A whoosh sounds, a text message on her iPhone, and she reads it.
“Plumes of runoff going into streams and rivers.” She types a reply with her thumbs, smiling as if whoever sent the message is someone she’s fond of or finds amusing. “Hopefully we’ll catch the assholes in flagrante delicto, shut them.”
“I hope you’re
careful.” I’m not at all thrilled with her newfound environmentalist vigilantism. “You start messing with people’s livelihoods and it can get mean.”
“Like it did for her?” She indicates my computer and what I’ve been watching on it.
“I have no idea,” I confess.
“Whose livelihood was Emma Shubert messing with?”
“All I know is she found a tooth two days before she disappeared,” I reply. “Apparently it’s the first one unearthed in a bone bed that’s a rather recent discovery. She and other scientists had just started digging there a few summers ago.”

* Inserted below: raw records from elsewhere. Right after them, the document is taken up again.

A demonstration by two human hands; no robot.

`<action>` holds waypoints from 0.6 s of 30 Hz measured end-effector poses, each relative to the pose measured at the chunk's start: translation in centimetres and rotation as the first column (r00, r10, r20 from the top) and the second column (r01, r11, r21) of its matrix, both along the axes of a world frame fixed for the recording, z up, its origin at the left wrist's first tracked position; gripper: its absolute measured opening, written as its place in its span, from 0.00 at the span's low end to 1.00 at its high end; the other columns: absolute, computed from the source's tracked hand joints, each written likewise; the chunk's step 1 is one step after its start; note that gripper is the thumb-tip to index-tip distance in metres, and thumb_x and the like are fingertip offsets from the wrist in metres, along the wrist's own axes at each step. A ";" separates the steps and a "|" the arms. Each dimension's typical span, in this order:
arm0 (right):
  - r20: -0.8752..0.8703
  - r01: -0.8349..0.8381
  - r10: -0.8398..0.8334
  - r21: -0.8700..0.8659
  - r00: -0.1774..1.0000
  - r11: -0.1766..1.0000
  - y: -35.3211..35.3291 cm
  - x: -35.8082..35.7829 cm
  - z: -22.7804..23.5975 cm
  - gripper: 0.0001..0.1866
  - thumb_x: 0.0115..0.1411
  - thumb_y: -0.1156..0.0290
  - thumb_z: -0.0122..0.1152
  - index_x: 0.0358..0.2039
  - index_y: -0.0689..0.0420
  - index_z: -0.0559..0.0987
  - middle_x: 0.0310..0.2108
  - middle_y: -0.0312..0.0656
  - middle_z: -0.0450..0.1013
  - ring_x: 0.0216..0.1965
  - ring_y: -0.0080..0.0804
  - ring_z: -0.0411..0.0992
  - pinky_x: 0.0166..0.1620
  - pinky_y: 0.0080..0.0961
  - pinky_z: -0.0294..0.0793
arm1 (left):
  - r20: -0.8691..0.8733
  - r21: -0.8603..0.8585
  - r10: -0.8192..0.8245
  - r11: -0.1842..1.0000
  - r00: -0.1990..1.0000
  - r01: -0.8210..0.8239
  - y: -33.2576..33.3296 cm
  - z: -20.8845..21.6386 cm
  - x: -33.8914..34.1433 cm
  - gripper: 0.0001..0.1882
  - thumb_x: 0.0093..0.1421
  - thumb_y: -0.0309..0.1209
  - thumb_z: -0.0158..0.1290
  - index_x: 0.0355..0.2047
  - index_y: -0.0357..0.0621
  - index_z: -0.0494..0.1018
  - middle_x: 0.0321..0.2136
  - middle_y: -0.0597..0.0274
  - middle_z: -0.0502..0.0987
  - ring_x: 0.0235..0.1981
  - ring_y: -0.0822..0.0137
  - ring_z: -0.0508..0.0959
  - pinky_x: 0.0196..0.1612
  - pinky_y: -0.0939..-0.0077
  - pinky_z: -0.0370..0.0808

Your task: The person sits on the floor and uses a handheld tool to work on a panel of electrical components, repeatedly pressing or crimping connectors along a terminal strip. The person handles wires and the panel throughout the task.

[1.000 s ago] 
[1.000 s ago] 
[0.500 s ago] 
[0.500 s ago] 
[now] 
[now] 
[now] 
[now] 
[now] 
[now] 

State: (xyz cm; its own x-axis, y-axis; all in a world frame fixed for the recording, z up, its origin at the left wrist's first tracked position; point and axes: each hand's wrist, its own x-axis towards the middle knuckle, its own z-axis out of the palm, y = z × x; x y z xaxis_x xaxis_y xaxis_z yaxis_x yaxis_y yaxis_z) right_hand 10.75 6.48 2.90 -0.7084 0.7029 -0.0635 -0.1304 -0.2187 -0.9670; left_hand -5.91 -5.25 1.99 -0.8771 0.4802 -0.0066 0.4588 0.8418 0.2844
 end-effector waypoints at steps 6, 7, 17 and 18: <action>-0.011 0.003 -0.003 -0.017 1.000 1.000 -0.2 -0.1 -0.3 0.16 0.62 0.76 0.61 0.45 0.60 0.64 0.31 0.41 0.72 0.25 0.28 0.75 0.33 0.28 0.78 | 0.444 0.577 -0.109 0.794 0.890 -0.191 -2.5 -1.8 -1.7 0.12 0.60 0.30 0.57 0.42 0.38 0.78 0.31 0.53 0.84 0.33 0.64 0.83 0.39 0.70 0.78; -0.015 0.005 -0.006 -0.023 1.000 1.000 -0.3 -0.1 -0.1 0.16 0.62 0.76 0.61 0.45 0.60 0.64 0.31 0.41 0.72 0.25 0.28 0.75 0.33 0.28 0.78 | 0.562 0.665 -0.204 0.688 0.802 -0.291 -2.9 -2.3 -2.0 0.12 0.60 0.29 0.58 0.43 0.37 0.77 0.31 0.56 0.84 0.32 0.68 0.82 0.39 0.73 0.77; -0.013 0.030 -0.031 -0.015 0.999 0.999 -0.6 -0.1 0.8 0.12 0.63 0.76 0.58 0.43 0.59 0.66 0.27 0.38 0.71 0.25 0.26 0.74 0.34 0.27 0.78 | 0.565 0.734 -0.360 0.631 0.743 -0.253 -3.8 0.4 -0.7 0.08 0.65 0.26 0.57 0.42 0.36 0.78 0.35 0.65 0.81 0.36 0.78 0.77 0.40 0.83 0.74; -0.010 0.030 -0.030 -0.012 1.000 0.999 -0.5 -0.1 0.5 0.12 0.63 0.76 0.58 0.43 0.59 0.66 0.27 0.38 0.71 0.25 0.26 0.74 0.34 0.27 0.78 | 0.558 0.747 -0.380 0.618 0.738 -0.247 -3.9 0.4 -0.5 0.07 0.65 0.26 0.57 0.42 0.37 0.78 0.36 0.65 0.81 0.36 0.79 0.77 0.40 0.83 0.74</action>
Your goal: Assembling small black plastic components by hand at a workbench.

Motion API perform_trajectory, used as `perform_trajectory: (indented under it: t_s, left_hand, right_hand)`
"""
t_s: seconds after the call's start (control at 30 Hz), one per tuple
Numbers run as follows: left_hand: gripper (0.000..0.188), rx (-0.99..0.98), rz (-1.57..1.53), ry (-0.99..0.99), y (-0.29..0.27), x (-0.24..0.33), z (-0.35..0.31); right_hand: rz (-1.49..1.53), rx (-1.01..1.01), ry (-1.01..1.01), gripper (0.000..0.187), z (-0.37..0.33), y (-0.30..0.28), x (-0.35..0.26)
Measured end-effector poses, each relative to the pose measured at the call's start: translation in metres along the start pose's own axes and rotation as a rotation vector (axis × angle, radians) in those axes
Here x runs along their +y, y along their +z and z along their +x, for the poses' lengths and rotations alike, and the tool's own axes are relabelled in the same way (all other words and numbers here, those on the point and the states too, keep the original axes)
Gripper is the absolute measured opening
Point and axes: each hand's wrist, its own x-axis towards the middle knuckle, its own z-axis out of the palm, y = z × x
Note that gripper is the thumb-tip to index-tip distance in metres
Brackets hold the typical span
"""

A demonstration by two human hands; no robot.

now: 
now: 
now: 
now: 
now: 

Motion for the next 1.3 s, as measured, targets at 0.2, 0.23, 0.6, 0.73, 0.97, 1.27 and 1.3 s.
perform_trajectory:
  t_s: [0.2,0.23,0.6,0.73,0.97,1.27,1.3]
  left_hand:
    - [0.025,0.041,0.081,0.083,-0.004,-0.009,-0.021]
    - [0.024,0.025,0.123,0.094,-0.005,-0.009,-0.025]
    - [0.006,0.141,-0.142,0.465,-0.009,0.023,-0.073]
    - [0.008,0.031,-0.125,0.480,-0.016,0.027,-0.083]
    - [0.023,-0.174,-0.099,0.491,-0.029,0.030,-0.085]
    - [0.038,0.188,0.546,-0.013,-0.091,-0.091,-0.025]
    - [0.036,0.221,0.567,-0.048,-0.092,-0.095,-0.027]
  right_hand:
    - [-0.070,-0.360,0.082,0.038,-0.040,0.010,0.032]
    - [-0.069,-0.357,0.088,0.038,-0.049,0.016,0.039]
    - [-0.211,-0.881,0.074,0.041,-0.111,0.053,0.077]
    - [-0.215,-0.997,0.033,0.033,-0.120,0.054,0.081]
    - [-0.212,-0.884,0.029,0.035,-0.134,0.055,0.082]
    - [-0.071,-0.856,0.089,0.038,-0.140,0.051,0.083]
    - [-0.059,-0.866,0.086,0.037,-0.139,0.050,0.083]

“A bone bed that may end up the most productive one anywhere,” Lucy says. “A burial ground for a herd of dinosaurs that died all at once, really unusual, maybe unprecedented. It’s an incredible opportunity to piece together entire skeletons and fill a museum, attract tourists and dino devotees and outdoors lovers from all over the world. Unless the area is so polluted nobody comes.”
One can’t read about Grande Prairie and not be aware of the economic importance of its natural gas and oil production.
“Seventeen hundred miles of pipeline carrying synthetic crude from the tar sands of Alberta to refineries in the Midwest and all the way to the Gulf of Mexico,” Lucy says, disappearing inside my bathroom, where there are a Keurig and macchinetta on the counter by the sink. “Pollution, global warming, total ruination.”
“Try the Illy MonoDose. The silver box,” I call out to her. “And make mine a double shot.”
“I believe this is a café Cubano kind of morning.”
“The demerara sugar is in the cabinet,” I let her know, as I finish my last sip of cold coffee and select play again.
What is it I’ve missed? Something.
I can’t shake the gut feeling, and I focus again on the overexposed figure whose features are blown out by the glaring sun. The person doesn’t appear to be very large, could be either a woman or a small man or possibly an older child wearing a sun cap with a veil around the sides and a wide brim that he or she appears to be holding with two fingers of the right hand, perhaps to keep the cap from blowing off. But again, I can’t be certain.